Intervention de Jean Rottner

Commission d'enquête Évaluation politiques publiques face aux pandémies — Réunion du 8 juillet 2020 à 18h45
Audition de M. Jean Rottner président de la région grand-est

Jean Rottner, président de la région Grand Est :

S'agissant des transferts, nos capacités de réanimation étaient dépassées. Les médecins, les centres hospitaliers et l'ARS ont organisé cette noria de transferts, justement pour qu'il n'y ait pas de pertes de chance. En quelques minutes, il fallait prendre la décision d'intuber. Ainsi, au service d'accueil des urgences à Mulhouse, il y avait parfois six patients à intuber en attente de trouver un lit. Par conséquent, les patients dont l'état était stable en réanimation devaient être transférés, d'abord à l'échelle régionale, ensuite à l'échelle interrégionale et enfin à l'échelle internationale.

Je le rappelle, un patient atteint du covid a une réanimation longue - de quatre à cinq semaines -, techniquement complexe et spécifique.

Nous avons commencé par des transferts de proximité. Ensuite, nous avons eu le support de l'armée, dans le cadre de l'opération Morphée. Puis a été implanté un hôpital de campagne, qui accueillait les patients déjà stabilisés. Parallèlement, nous avons eu recours au transport par TGV et hélicoptère, pour les lits disponibles en proximité. Si Mulhouse et Colmar ont été très fortement atteints dès le début, l'épidémie n'a sévi à Strasbourg qu'après quatre ou cinq jours d'écart, ce qui a permis à la ville d'anticiper et de s'organiser. Ainsi Strasbourg a-t-il servi d'amortisseur, comme plus tard Nancy, puis Reims. La Moselle a été touchée beaucoup plus fortement, contrairement à la Meurthe-et-Moselle. C'est une réalité qui a été peu évoquée.

Pour ce qui concerne les tests, seuls les gens à l'hôpital ont été testés. Telle était la doctrine. Le nombre de lignes de régulation a été doublé puis triplé, et quatre à cinq médecins répondaient 24 heures sur 24 aux appels. Les laboratoires n'étaient pas équipés pour faire les tests. Au départ, seuls trois laboratoires avaient la capacité de les réaliser. Ensuite, les laboratoires universitaires, puis les centres hospitaliers généraux, puis les laboratoires privés ont reçu l'autorisation de les mettre en oeuvre. Tout cela a été très progressif.

Après la décision de fermer les espaces publics et les écoles, j'appelais encore la population à se rendre dans les commerces de proximité.

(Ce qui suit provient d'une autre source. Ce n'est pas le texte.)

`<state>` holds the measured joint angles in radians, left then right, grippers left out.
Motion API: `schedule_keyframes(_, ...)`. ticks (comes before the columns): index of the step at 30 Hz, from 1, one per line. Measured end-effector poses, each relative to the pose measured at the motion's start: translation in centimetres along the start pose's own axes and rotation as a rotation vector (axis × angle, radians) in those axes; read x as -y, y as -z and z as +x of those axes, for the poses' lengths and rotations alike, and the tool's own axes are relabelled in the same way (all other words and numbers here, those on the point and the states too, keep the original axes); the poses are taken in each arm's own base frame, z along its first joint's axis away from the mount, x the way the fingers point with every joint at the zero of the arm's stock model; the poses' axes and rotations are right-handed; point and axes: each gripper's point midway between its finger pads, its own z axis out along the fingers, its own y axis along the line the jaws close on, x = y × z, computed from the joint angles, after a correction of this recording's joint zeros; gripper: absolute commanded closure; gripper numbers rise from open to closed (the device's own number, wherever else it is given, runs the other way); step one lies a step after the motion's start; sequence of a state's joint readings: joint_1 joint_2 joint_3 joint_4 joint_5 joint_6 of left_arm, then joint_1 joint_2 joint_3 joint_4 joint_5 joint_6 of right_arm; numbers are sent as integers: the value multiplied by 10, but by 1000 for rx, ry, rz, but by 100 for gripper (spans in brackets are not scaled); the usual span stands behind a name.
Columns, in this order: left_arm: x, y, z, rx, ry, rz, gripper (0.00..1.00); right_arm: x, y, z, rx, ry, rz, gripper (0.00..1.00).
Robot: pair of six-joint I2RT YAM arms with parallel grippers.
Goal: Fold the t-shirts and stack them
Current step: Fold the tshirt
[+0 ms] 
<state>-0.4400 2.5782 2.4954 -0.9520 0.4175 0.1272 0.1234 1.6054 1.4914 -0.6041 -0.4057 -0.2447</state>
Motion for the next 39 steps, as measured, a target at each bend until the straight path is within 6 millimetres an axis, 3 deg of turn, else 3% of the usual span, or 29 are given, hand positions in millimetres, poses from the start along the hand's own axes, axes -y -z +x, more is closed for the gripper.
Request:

Je dois le dire, je me suis planté ! En effet, en quelques heures, la vague épidémique est arrivée. Avec trente patients supplémentaires en réanimation et vingt décès en l'espace de vingt-quatre heures, nous avons fait face à une aggravation massive du rythme. Cette accélération a eu lieu la semaine précédant les élections municipales.

Quant à la reprise, elle est en cours. Depuis le 1er juillet, le centre hospitalier de Mulhouse n'est plus en plan blanc. Mais les stigmates sont là : les équipes sont épuisées, et 800 des 6 000 employés ont été malades. La reprise est donc progressive ; elle doit se faire dans le cadre d'une sécurité sanitaire maximale. Ainsi, les blocs opératoires ayant servi de salles de réanimation doivent absolument être désinfectés. Tout cela prend du temps et coûte de l'argent. Aujourd'hui, malgré les aides de l'État, la facture est négative.

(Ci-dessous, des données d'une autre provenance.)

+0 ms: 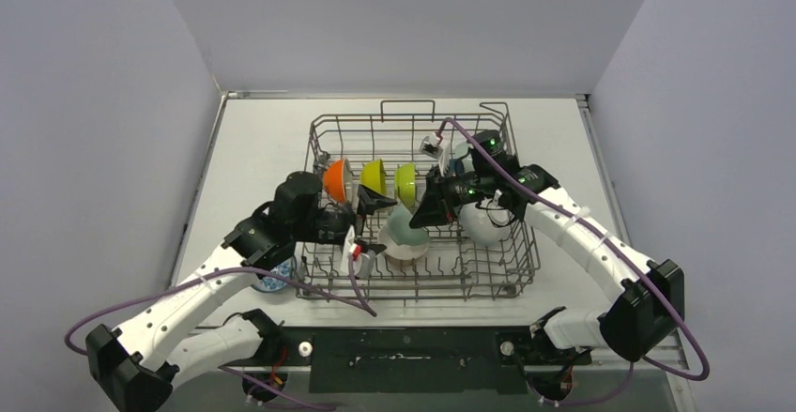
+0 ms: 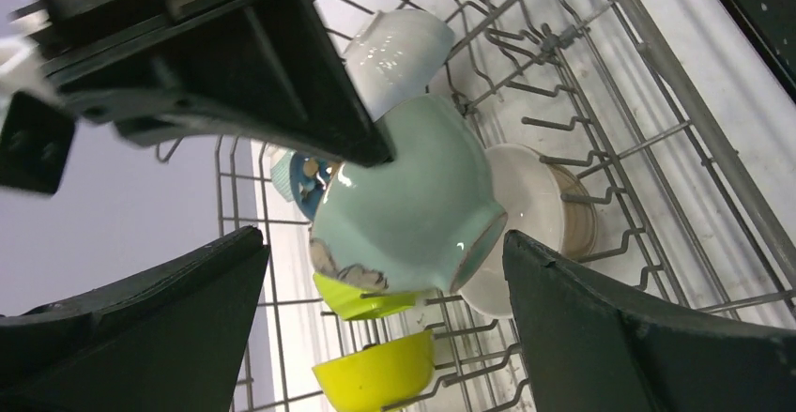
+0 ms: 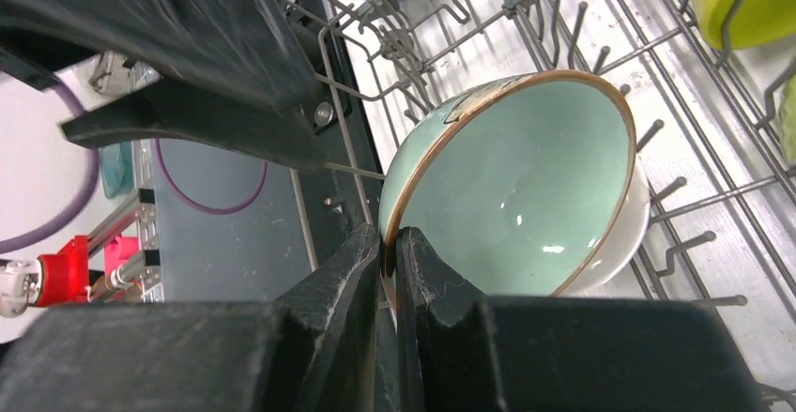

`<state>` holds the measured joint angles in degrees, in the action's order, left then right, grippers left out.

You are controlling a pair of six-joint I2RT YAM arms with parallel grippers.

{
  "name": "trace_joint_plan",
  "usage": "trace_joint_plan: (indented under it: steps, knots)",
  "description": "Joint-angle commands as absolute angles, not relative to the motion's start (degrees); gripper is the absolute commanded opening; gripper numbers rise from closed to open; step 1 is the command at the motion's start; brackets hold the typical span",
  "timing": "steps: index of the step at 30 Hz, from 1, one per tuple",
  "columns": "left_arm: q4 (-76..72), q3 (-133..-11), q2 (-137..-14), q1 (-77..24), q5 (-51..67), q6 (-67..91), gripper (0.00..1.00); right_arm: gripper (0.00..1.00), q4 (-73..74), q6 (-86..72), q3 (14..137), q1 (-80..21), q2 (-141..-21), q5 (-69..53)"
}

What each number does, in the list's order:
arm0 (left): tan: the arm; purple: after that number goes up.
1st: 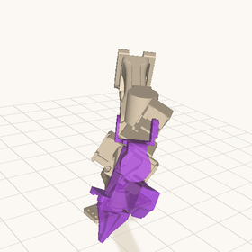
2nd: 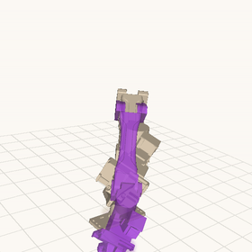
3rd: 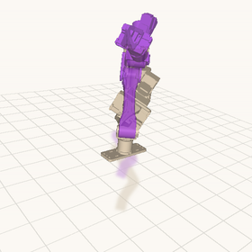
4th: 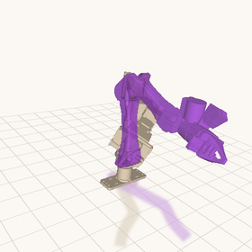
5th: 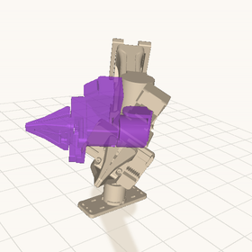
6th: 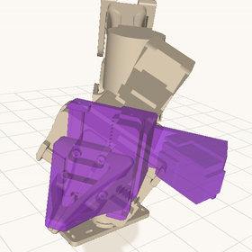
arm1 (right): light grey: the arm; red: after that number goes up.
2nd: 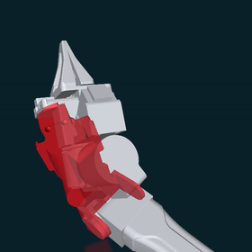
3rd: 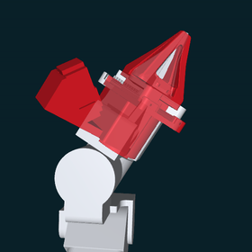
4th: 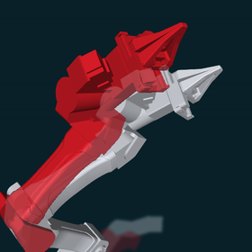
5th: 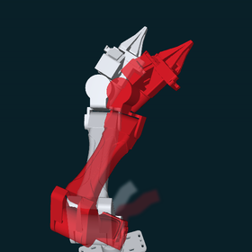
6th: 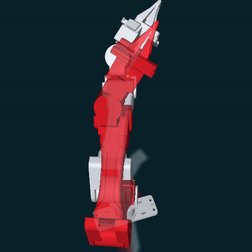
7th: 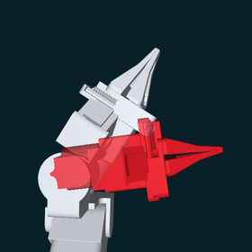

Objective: Load the bowls into the dish rack
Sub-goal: Turn the bowl upside down on the dish rack.

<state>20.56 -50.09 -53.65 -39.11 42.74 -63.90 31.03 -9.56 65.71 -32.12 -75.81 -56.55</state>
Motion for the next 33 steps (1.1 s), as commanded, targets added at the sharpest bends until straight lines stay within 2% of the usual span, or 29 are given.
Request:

Je tiens toutefois à évoquer un point de satisfaction. Des établissements qui n'avaient pas pour habitude de travailler ensemble - je pense aux relations entre le public et le privé ou même entre Colmar et Mulhouse - continuent à dialoguer, ce que j'estime encourageant. On ne referme pas la porte de l'épisode covid, on s'efforce d'en tirer les leçons par des actes et des organisations différentes. Je me prépare à une nouvelle crise, ce qui devrait nous permettre de définir localement une programmation et une organisation de la santé et des soins, fondées sur la confiance entre collègues, entre établissements, et sur une meilleure coopération. Il faudra verser de l'eau et beaucoup d'engrais pour qu'on ne retrouve pas les vieilles habitudes.